Monitoring Jobs

Job status information – qstat

The standard SGE command for monitoring jobs is qstat.

qstat gives a quick view of your jobs and you can see all jobs running and queued on the system with it. If you get no output all your jobs have finished – i.e., you have nothing in the queue (either waiting (qw) or running (r).

It can be difficult to appreciate whether the cluster is busy or not. We are working on ways to give users a better feel for this. However, it is virtually impossible to say when an individual job will run. We recommend that if you have work to run you submit it as soon as possible (e.g. when you have the necessary input data etc in place.) If your work is not in the queue it simply can’t be run or be considered by the batch system! The scheduler is very good at prioritising all of the jobs in a fair way.

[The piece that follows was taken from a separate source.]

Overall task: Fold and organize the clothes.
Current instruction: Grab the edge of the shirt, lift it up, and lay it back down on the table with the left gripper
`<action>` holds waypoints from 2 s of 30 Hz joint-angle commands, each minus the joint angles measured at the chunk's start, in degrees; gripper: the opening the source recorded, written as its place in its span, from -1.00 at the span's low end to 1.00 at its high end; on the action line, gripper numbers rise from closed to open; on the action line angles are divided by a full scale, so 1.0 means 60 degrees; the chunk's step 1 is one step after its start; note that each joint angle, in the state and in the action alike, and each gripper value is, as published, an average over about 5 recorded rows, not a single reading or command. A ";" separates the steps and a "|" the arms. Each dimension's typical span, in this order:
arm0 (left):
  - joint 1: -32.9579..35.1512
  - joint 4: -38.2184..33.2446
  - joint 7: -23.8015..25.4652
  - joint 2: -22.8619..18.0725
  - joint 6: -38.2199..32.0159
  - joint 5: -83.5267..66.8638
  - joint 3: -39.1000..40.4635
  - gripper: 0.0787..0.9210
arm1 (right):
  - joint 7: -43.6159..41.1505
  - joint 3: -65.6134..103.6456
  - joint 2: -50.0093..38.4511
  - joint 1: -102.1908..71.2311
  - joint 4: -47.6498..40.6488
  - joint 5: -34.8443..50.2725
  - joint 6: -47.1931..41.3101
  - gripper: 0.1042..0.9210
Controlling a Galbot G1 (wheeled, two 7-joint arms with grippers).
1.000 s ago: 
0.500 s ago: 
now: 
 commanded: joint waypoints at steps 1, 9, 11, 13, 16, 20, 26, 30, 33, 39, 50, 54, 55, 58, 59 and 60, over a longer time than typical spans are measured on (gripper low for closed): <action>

You will likely waste more time trying to guess when a good time to submit is than you will actually waiting in the queue.

Why does my queued job say ‘Eqw’?

Sometimes you will notice that your job goes into an error state:

[username@login1 ~]$ qstat 
job-ID   prior   name   user      state  submit/start at      queue   slots ja-task-ID
--------------------------------------------------------------------------------------
79003  0.00752   myjob  username  Eqw    03/07/2012 17:10:22          4

The reason for the error can be obtained with the following command:

qstat -j 79003 | grep error
  #
  # ...replacing the number with your jobid
  #

The three most common reasons for a job in error state are:

Missing directory or file

  • A directory or required by the job does not exist (note the path in the error may be truncated, it’s usually the working directory which has a problem):
    error reason 1: 03/09/2012 08:34:22 [1118:25139]: error: can't chdir to \
      /users01/username/mydir: No such file or dir
    
  • Where the directory or file does exist, it may be that you have used spaces or other characters in the name which linux or the batch system is not able to interpret correctly. This is an issue commonly experienced by Windows users, so please consult our guide to using the CSF from Windows for more information.
  • Alternatively check that you have not renamed or deleted the file/directory after submitting the job.
  • You will need to delete the job (qdel), correct the directory problem and resubmit.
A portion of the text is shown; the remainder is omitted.